Sleeping on a fruit farm

The suites and cottages are spread across the property with enough distance between them that you forget other guests exist. My cottage has a king bed with one of those Sleep Number mattresses that I spend an embarrassing amount of time adjusting — I land on 45, for the record, which apparently makes me a medium-soft person. The lanai faces due east, and waking up here means opening your eyes to a sky that's already pink over the water. The shower is fully tiled, generous, hot within thirty seconds. Granite countertops in the bathroom feel like someone's idea of a nice touch, and honestly, they are.
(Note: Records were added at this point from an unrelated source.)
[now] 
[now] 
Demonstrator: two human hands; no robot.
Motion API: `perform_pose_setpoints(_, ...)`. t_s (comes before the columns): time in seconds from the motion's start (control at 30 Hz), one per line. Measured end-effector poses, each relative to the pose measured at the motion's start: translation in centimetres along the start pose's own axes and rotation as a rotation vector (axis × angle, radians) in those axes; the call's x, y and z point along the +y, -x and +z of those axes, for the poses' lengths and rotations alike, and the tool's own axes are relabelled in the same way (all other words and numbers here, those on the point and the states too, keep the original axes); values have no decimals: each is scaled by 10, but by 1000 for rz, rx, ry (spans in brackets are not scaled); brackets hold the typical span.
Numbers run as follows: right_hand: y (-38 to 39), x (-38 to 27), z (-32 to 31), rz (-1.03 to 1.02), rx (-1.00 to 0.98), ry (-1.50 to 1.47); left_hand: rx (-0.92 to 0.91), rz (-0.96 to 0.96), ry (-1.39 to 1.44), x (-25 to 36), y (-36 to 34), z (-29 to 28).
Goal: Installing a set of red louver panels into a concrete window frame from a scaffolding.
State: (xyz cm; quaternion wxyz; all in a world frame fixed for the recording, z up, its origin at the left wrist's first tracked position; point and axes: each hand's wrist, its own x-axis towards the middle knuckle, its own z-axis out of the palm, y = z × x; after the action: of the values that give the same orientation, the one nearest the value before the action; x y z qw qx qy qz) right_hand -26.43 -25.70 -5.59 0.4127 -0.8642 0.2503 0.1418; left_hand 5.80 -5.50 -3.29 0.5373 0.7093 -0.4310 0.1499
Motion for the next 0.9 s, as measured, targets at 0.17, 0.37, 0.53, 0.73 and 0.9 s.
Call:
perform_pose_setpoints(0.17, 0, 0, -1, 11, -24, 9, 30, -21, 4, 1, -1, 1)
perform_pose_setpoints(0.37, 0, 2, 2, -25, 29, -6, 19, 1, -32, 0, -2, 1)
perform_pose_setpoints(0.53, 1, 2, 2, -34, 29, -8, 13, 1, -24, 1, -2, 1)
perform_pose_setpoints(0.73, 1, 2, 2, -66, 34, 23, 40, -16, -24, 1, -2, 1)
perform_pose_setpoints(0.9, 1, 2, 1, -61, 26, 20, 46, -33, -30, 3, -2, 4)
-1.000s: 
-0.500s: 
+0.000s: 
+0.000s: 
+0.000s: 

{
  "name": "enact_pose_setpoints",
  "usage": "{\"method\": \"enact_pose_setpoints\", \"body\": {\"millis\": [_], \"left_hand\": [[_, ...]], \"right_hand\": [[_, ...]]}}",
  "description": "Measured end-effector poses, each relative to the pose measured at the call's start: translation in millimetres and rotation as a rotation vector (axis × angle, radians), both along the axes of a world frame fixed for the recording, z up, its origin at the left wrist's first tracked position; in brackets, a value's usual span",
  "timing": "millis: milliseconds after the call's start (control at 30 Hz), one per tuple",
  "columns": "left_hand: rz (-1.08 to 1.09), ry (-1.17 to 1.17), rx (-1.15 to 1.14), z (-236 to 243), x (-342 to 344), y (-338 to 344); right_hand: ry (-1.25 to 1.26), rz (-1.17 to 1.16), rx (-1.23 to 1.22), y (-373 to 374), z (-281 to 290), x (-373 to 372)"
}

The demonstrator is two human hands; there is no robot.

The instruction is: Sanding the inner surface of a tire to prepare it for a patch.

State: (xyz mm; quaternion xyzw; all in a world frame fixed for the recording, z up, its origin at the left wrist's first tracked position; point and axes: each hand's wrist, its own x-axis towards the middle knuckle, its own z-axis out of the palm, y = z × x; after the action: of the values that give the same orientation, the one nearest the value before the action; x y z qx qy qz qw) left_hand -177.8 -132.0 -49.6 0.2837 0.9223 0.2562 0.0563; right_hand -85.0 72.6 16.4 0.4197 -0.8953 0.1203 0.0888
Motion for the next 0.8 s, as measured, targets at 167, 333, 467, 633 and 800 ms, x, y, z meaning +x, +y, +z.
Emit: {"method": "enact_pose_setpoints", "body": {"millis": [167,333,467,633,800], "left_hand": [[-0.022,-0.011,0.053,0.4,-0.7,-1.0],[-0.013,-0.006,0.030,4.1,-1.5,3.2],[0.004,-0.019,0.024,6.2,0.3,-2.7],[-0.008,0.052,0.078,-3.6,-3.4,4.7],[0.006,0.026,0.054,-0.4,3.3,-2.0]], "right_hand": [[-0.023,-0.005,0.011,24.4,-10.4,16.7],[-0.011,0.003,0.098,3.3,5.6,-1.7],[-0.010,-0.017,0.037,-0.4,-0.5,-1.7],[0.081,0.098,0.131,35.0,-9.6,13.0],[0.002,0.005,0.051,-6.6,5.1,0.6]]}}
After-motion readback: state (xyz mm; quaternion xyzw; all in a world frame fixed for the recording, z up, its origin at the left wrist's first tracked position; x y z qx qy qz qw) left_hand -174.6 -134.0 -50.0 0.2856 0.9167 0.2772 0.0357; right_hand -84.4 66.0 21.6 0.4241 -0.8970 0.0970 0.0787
There's a small fridge, a coffee maker, and fiber optic Wi-Fi that somehow works better in rural Hakalau than it does in most Waikiki hotels.

Mornings are the thing here. You walk to the main house in bare feet across wet grass, past avocado trees and citrus and something the owner tells me is a cacao tree, though I'm skeptical until I see the pods. The communal kitchen is stocked with the basics — bread, butter, local eggs from a farm down the road, Kona coffee that's actually from Kona. You cook your own breakfast, which sounds like a drawback until you're standing at the stove scrambling eggs while watching a mynah bird lose a territorial dispute with a cardinal on the lanai railing. There's a barbecue grill outside for evenings, and the kind of deep silence after dark that makes you realize how much ambient noise you've been tolerating your entire life.
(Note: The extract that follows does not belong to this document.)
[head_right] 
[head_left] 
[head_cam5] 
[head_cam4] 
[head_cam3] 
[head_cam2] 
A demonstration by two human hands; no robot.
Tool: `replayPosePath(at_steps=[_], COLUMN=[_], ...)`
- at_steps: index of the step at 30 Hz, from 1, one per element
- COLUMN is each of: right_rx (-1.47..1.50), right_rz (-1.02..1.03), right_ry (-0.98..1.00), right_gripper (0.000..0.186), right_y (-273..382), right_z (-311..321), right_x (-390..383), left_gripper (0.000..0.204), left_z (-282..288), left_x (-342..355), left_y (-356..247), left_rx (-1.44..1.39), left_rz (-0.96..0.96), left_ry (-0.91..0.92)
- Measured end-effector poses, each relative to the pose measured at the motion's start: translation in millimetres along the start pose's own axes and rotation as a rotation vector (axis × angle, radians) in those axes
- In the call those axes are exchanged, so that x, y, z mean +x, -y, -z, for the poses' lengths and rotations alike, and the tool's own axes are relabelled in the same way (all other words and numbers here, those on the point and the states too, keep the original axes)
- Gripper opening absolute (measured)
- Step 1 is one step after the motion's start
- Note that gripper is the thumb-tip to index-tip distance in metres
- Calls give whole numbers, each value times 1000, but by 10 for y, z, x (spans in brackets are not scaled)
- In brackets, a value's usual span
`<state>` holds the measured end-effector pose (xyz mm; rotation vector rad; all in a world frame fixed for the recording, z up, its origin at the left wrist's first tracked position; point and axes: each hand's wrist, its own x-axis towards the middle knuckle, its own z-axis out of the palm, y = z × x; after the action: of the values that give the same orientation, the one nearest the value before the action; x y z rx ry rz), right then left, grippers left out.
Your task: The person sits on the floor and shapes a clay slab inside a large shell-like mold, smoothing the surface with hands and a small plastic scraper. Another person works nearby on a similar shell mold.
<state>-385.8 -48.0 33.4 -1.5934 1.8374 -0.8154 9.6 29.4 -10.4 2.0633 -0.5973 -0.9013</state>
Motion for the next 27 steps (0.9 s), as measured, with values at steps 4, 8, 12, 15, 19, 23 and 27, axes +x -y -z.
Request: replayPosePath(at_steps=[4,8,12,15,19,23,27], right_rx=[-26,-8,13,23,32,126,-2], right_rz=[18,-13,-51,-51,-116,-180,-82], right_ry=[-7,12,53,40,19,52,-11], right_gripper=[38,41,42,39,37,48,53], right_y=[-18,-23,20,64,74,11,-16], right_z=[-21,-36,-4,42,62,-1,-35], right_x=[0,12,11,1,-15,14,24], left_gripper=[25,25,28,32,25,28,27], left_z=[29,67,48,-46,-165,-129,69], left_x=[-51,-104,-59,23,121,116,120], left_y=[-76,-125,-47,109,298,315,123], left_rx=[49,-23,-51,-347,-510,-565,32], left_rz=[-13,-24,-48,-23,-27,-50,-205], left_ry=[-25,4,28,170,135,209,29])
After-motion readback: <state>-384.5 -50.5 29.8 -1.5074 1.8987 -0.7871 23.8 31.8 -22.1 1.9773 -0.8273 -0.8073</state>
The honest thing: Hakalau is remote. Not dangerously so, not inconveniently so if you have a car, but there's no corner store, no restaurant within walking distance, no bar to wander to after dinner. You're fifteen minutes from the nearest grocery in Hilo, and you'll want to stock up before you arrive. The upside is that the remoteness is the entire point. The Hamakua Coast doesn't have the resort infrastructure of the Kohala side, and it doesn't want it. What it has is Akaka Falls, a ten-minute drive south, where 442 feet of water drops into a gorge lined with wild orchids and bamboo. It has the Hawaii Tropical Botanical Garden, a few miles north, which charges 25 $ admission and earns every cent of it with a ravine trail that feels like walking through a greenhouse the size of a cathedral.
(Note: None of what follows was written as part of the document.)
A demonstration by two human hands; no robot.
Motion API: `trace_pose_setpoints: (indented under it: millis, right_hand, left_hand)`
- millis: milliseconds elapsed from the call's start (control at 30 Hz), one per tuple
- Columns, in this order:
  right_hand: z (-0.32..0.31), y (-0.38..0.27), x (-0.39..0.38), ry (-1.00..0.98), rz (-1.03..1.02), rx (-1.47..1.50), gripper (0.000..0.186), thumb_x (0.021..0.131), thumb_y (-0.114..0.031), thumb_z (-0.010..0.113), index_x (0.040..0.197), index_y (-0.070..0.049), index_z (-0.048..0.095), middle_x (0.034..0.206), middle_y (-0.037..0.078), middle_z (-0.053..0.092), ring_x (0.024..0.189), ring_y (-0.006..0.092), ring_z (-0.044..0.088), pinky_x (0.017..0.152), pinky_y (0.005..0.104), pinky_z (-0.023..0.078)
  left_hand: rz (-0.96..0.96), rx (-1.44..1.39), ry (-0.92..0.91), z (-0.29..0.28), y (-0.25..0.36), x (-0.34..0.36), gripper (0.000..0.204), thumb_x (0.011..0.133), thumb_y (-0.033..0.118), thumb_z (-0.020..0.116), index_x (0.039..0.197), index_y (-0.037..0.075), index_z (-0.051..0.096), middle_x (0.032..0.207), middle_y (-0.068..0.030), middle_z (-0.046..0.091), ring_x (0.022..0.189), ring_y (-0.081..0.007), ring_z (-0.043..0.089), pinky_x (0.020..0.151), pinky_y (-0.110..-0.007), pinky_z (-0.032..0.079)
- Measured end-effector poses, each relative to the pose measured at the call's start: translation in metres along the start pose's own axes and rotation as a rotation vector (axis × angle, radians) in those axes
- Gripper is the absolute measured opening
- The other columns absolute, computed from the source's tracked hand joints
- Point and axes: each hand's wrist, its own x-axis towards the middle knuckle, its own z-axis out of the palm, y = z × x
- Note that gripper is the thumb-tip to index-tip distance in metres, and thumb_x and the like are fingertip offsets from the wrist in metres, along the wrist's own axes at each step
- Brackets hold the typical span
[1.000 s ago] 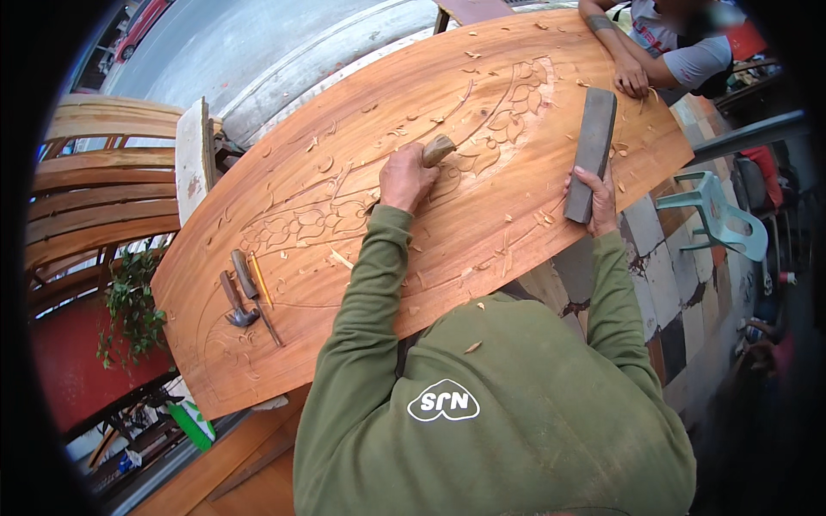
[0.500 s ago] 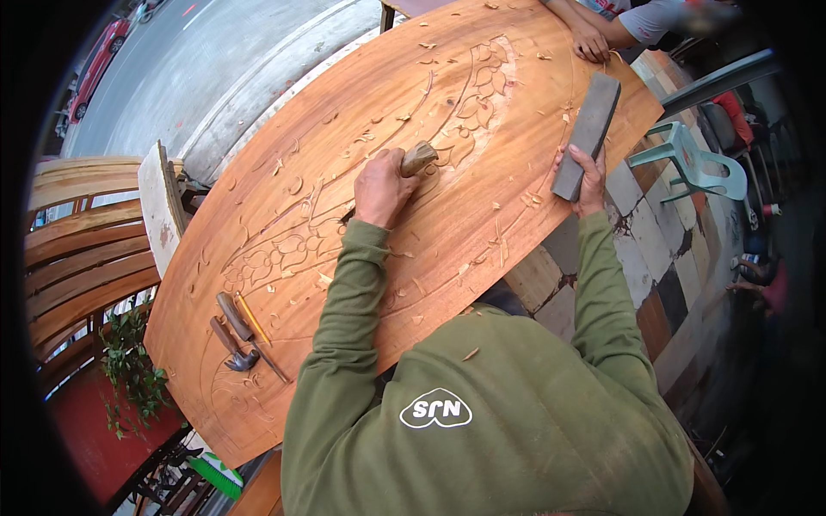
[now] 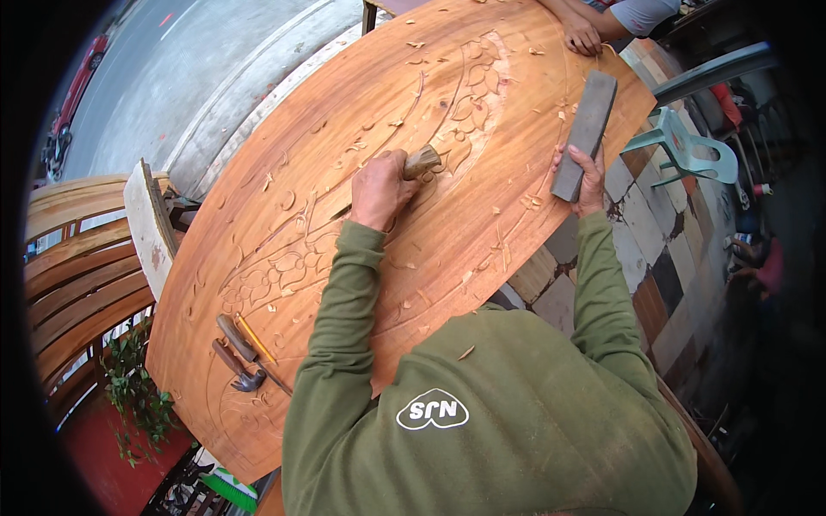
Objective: The person carves decorative floral patterns into a large wooden board using a chisel and a heavy wooden mallet.
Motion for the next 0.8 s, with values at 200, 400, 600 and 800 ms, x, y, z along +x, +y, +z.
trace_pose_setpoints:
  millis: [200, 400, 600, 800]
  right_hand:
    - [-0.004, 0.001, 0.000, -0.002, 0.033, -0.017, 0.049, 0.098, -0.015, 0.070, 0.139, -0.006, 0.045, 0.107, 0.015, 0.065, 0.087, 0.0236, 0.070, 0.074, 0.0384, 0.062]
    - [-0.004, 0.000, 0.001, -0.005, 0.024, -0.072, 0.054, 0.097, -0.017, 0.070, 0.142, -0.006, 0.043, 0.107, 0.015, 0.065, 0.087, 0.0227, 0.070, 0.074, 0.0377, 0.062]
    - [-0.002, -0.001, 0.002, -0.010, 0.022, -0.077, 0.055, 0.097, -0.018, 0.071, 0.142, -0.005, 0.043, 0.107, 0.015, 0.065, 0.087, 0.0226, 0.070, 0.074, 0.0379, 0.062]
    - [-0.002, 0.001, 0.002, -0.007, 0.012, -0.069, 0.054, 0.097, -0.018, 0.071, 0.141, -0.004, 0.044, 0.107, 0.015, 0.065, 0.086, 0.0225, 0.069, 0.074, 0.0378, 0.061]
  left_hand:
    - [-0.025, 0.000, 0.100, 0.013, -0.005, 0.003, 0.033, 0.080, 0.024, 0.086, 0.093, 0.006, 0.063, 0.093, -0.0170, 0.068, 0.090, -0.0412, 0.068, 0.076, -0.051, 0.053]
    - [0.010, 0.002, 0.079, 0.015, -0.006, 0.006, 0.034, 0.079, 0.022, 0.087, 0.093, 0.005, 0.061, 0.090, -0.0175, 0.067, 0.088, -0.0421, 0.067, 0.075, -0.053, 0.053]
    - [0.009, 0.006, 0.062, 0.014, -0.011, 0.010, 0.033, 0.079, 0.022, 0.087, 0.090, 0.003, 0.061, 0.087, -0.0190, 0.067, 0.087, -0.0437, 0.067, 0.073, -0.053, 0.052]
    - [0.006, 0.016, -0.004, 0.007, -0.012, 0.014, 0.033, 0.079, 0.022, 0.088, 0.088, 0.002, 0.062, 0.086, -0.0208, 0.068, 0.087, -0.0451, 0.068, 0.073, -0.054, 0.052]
The Hamakua Coast doesn't have the resort infrastructure of the Kohala side, and it doesn't want it.

Hakalau Park, the old sugar plantation site down by the ocean, is worth the short drive just to stand on the rocks and watch the waves hit the iron-stained cliffs. There's no sand beach — this is the wet side of the Big Island, where the coast is all black rock and green cliff and mist — but the drama of it makes Waikiki feel like a swimming pool. If you're doing Volcanoes National Park, it's about an hour and a half south, which makes Mahana House a reasonable base if you don't mind the drive. I'd say it's better as a counterweight: spend two days at the volcano, then come here to decompress on the lanai with that lilikoi and a knife.

One detail that has no business being in a travel article but I can't stop thinking about: there's a framed photograph in the great room of a wave breaking over the coast road during a winter swell, taken from roughly where the kitchen window is. The water is white and enormous and the road has simply disappeared beneath it. It's the kind of image that makes you understand why the people who live here talk about the ocean the way Midwesterners talk about weather — with respect, daily awareness, and a little bit of fear.

Walking out the door

Leaving on the second morning, the gravel drive looks different than it did arriving. Shorter, somehow. The Norfolk pines are backlit and dripping from an overnight rain that I slept straight through. Down on the highway, a woman in a pickup is selling banana bread from a folding table — no sign, just the table and a coffee can for cash. I buy two loaves. Driving south toward Hilo, the ocean appears and disappears between the trees, and I realize I haven't checked my phone since yesterday afternoon. The 19 highway will take you back to the airport in Kona if you need it to. Give it three hours and don't rush.

Suites and cottages at Mahana House start around 199 $ a night, which buys you a king bed, a private lanai with that ocean view, and eleven acres of fruit trees between you and whatever you came here to forget about.